##### Given records

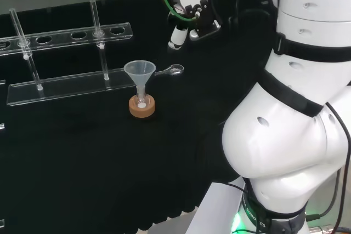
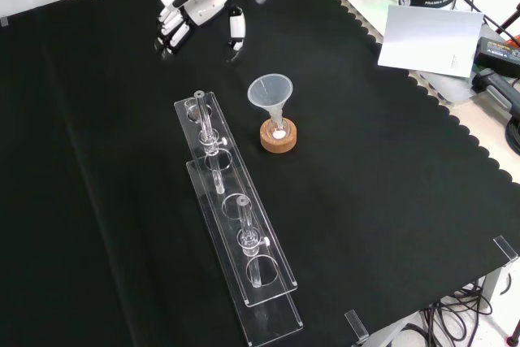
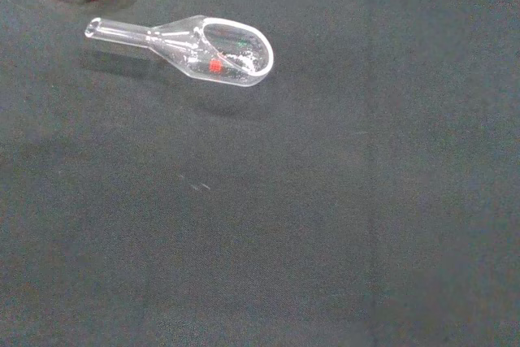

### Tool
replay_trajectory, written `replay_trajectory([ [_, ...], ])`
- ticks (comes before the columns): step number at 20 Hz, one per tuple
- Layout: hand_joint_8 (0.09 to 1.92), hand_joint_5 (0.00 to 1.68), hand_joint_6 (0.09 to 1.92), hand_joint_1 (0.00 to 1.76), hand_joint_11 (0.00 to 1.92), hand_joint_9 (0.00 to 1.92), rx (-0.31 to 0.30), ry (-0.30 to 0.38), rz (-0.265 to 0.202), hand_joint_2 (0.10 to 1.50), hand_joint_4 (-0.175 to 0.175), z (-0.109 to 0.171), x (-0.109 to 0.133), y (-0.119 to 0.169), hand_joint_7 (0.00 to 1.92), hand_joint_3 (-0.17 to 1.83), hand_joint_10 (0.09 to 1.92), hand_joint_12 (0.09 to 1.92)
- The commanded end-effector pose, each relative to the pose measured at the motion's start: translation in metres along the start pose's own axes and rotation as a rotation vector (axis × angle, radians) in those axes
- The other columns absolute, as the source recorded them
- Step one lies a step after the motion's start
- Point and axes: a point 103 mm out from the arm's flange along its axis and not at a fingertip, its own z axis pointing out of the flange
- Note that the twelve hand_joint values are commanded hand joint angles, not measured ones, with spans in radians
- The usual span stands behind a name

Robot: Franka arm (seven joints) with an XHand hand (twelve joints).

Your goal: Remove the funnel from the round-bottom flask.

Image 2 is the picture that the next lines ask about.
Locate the clear round-bottom flask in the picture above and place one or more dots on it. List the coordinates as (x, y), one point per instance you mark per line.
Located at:
(284, 131)

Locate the grey tape strip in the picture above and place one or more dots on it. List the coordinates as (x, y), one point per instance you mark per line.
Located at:
(4, 22)

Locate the pale board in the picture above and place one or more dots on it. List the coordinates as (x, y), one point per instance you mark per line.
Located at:
(430, 40)

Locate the clear plastic funnel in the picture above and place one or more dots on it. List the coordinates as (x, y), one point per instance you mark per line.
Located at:
(270, 91)

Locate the clear acrylic funnel stand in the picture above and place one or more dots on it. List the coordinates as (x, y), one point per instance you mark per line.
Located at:
(243, 217)

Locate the black power adapter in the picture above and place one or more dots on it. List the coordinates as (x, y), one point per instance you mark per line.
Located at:
(497, 52)

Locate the black scalloped bench cloth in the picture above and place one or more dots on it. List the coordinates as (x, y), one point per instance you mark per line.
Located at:
(122, 160)

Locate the black tripod leg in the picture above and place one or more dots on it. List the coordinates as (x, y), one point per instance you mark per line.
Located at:
(511, 18)

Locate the grey table leg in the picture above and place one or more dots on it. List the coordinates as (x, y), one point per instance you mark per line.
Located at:
(497, 282)

##########

Task instructions>
Work through the records above. Copy every line with the string "flask".

Output of the exercise>
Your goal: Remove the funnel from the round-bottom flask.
Locate the clear round-bottom flask in the picture above and place one or more dots on it. List the coordinates as (x, y), one point per instance you mark per line.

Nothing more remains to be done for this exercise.